Only the lines containing "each" should appear in the answer, copied from the listing below.

◇ ◇ ◇ ◇ ◇ ◇ ◇

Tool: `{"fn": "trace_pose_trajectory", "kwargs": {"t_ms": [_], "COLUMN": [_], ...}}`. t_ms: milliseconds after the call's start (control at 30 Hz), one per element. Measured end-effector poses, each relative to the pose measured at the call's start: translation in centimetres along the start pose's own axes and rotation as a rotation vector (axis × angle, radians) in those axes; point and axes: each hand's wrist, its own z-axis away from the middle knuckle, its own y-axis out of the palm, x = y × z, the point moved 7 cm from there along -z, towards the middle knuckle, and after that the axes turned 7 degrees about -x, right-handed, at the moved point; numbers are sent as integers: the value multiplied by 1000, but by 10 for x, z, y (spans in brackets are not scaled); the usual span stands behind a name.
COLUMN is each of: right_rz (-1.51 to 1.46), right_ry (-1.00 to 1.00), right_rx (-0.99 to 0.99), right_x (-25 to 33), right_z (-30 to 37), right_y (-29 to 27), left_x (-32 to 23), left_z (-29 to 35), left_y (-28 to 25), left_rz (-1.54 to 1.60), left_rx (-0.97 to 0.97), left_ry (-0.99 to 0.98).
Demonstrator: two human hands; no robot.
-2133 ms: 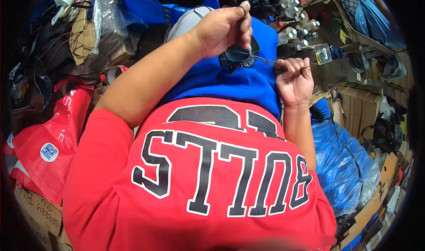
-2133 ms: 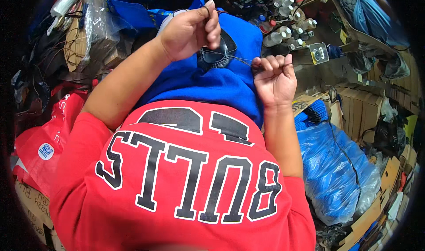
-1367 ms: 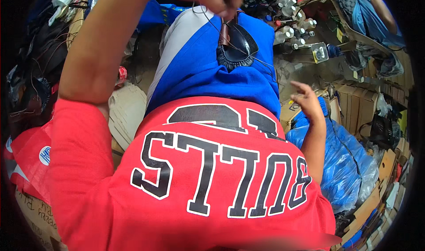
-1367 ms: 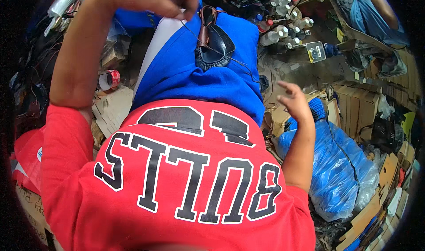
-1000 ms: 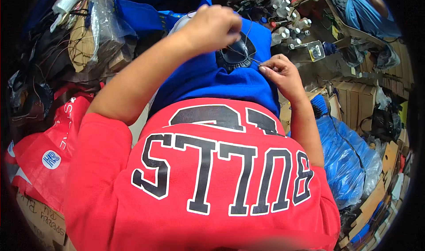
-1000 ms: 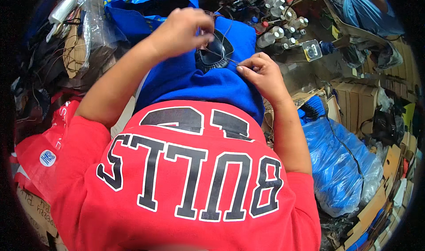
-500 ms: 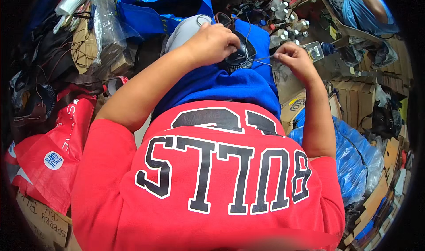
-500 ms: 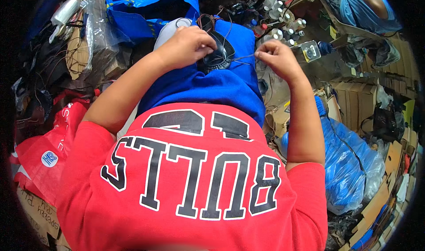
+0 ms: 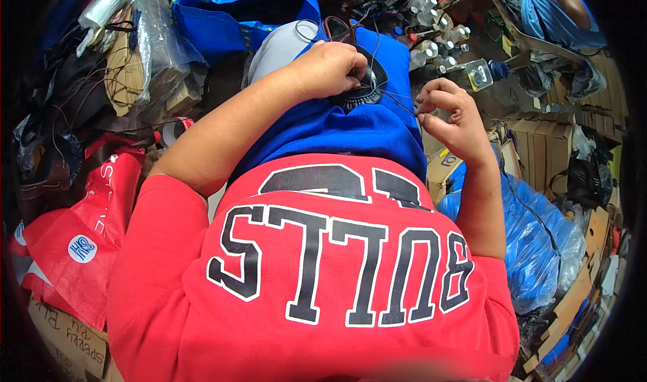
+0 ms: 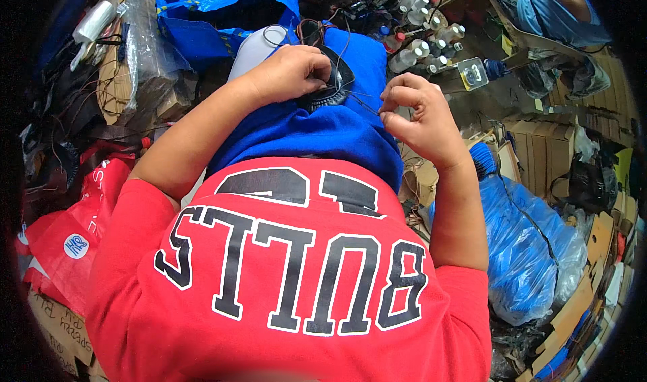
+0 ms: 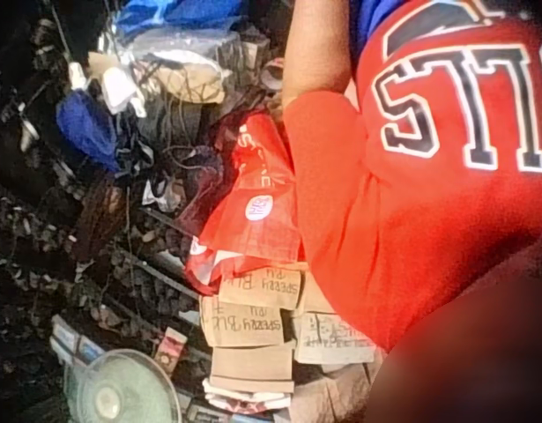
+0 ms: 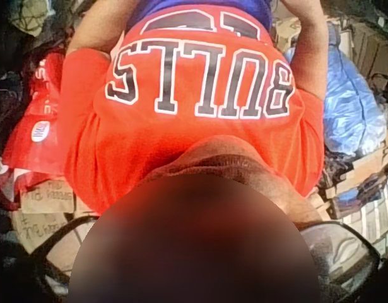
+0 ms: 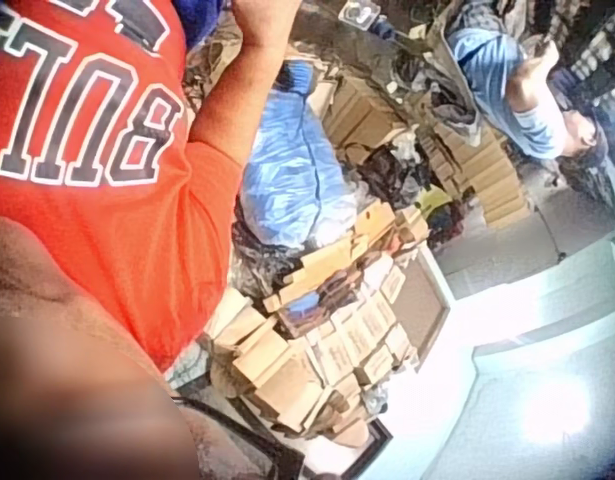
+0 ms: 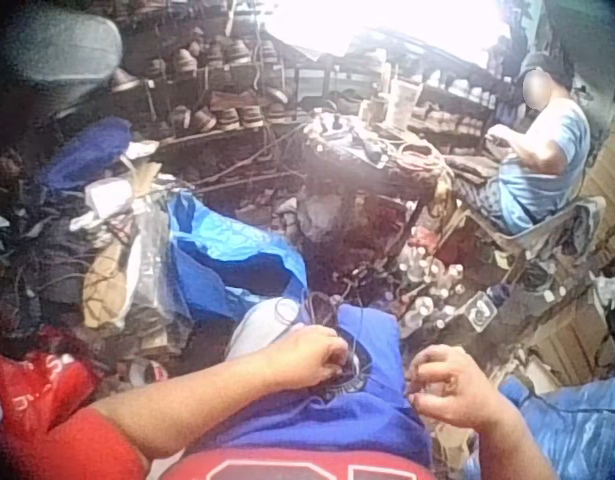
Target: Hand-stitching a leather shoe component using a needle and thread.
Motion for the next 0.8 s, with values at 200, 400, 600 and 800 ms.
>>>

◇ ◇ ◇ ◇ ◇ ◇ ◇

» TASK OUTPUT
Tool: `{"fn": "trace_pose_trajectory", "kwargs": {"t_ms": [_], "COLUMN": [_], ...}}`. t_ms: milliseconds after the call's start (control at 30 Hz), one per element. Measured end-effector poses, each relative to the pose measured at the call's start: translation in centimetres along the start pose's own axes and rotation as a rotation vector (axis × angle, radians) in those axes; point and axes: each hand's wrist, its own z-axis away from the middle knuckle, its own y-axis out of the palm, x = y × z, the point moved 7 cm from there along -z, towards the middle knuckle, and after that the axes turned 7 degrees about -x, right-handed, at the moved point; numbers are sent as integers: the value multiplied by 1000, but by 10 for x, z, y (spans in brackets are not scaled); the usual span stands behind a name.
COLUMN is each of: right_rz (-1.51 to 1.46), right_ry (-1.00 to 1.00), right_rx (-0.99 to 0.99), right_x (-25 to 33), right_z (-30 to 37), right_y (-29 to 27), left_x (-32 to 23), left_z (-29 to 35), left_y (-28 to 25), left_rz (-1.54 to 1.60), left_rx (-0.97 to 0.97), left_ry (-0.99 to 0.98).

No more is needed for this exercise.